===== The data =====

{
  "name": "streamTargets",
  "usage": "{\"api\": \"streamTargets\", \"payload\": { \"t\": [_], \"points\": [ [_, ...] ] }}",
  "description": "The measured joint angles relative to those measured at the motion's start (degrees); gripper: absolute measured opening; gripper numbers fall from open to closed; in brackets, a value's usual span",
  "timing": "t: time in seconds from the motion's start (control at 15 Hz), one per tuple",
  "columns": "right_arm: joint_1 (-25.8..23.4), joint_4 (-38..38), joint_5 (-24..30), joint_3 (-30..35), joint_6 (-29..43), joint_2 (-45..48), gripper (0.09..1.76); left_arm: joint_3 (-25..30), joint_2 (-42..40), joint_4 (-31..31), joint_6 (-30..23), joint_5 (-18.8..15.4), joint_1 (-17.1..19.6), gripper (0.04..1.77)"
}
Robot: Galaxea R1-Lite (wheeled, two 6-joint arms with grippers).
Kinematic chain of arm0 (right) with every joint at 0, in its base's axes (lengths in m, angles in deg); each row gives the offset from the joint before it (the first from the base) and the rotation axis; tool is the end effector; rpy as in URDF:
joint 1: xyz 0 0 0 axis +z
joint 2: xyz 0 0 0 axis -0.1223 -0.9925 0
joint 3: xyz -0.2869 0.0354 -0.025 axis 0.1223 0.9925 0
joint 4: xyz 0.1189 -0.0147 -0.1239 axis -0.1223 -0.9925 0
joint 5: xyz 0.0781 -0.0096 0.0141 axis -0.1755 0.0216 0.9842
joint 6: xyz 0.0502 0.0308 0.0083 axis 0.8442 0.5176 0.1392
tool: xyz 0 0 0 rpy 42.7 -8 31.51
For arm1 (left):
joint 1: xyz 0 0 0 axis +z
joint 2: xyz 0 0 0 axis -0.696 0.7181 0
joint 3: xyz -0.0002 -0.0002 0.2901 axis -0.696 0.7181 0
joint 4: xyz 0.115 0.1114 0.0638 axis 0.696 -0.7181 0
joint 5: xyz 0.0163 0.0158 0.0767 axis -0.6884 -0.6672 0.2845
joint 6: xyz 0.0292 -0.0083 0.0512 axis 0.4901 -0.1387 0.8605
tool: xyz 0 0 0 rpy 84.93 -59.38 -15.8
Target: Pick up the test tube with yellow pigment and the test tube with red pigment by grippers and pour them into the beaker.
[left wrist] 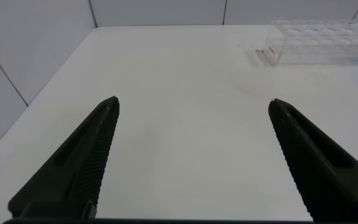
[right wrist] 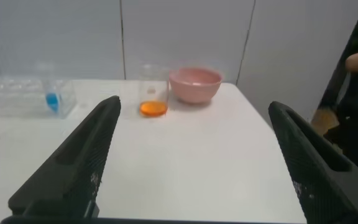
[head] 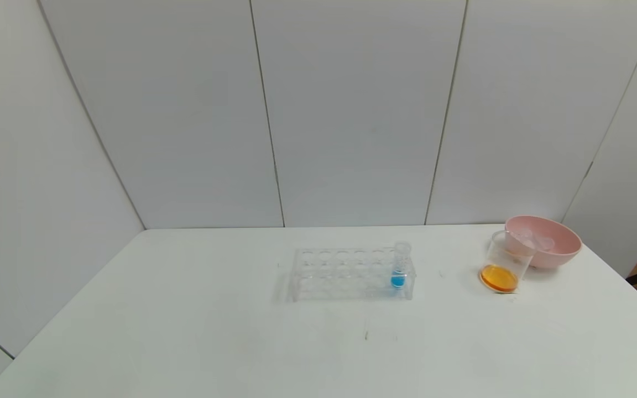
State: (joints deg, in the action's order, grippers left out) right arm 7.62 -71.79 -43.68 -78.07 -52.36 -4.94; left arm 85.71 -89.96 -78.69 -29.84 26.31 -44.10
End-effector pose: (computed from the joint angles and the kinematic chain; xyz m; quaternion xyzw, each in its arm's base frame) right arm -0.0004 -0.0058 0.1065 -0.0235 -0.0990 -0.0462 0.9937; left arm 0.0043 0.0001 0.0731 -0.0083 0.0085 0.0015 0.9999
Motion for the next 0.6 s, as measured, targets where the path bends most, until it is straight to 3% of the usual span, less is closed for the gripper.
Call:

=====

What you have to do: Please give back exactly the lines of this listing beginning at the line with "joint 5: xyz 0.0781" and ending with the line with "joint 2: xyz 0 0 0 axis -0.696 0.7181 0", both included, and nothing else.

Your solution:
joint 5: xyz 0.0781 -0.0096 0.0141 axis -0.1755 0.0216 0.9842
joint 6: xyz 0.0502 0.0308 0.0083 axis 0.8442 0.5176 0.1392
tool: xyz 0 0 0 rpy 42.7 -8 31.51
For arm1 (left):
joint 1: xyz 0 0 0 axis +z
joint 2: xyz 0 0 0 axis -0.696 0.7181 0

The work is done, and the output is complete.